Abstract

Black Patience reconsiders the Civil Rights Movement from the perspective of black theatre. It argues that black theatrical performance—like television and photography—was a vital technology of civil rights activism, and a crucial site of black artistic and cultural production. More specifically, it demonstrates how black artists and activists used theatrical performance to unsettle a violent racial project that this book refers to as black patience: a historical regulation of black time and black affect through the performance of waiting and long-suffering. From slave castles to the hold of the slave ship, from the auction block to commands to “go slow” in fighting segregation, black patience has aimed to deny black freedom, to delay black citizenship, and to cement the uneven distributions of power at the heart of modernity’s racial order.

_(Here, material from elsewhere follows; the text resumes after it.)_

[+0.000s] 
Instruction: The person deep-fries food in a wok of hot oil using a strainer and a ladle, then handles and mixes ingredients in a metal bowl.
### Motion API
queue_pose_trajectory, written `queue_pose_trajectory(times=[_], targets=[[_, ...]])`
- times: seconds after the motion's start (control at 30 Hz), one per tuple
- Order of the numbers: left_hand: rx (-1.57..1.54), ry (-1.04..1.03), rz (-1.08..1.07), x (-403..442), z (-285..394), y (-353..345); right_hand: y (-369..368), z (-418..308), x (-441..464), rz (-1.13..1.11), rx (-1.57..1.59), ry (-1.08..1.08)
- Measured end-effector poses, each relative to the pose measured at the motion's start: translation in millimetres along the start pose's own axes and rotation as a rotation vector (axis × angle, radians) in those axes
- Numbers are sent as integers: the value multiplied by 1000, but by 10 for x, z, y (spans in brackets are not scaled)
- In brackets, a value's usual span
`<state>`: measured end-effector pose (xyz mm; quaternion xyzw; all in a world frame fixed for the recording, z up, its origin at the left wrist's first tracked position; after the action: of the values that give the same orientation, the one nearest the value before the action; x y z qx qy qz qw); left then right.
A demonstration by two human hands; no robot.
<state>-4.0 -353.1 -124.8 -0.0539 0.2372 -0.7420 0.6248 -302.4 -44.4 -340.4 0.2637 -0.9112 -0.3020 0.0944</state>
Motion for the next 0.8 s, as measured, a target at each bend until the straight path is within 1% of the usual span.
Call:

During the Civil Rights Movement, however, black people’s demands for “freedom now” posed a radical challenge to black patience. Theatre was central to these efforts. Analyzing a largely underexplored, transnational archive of black theatre, this books shows how artists and activists like James Baldwin, Lorraine Hansberry, Amiri Baraka, Douglas Turner Ward, the Free Southern Theater, Alice Childress, Oscar Brown Jr., and Paul Carter Harrison used theatre to stage innovative aesthetic and political experiments that challenged and redeployed the violent cultures of black patience. Ultimately, Black Patience charts a new cultural and political history of the Civil Rights Movement, and provides new routes to perennial questions about race, gender, sexuality, performance, politics, and the making of modernity.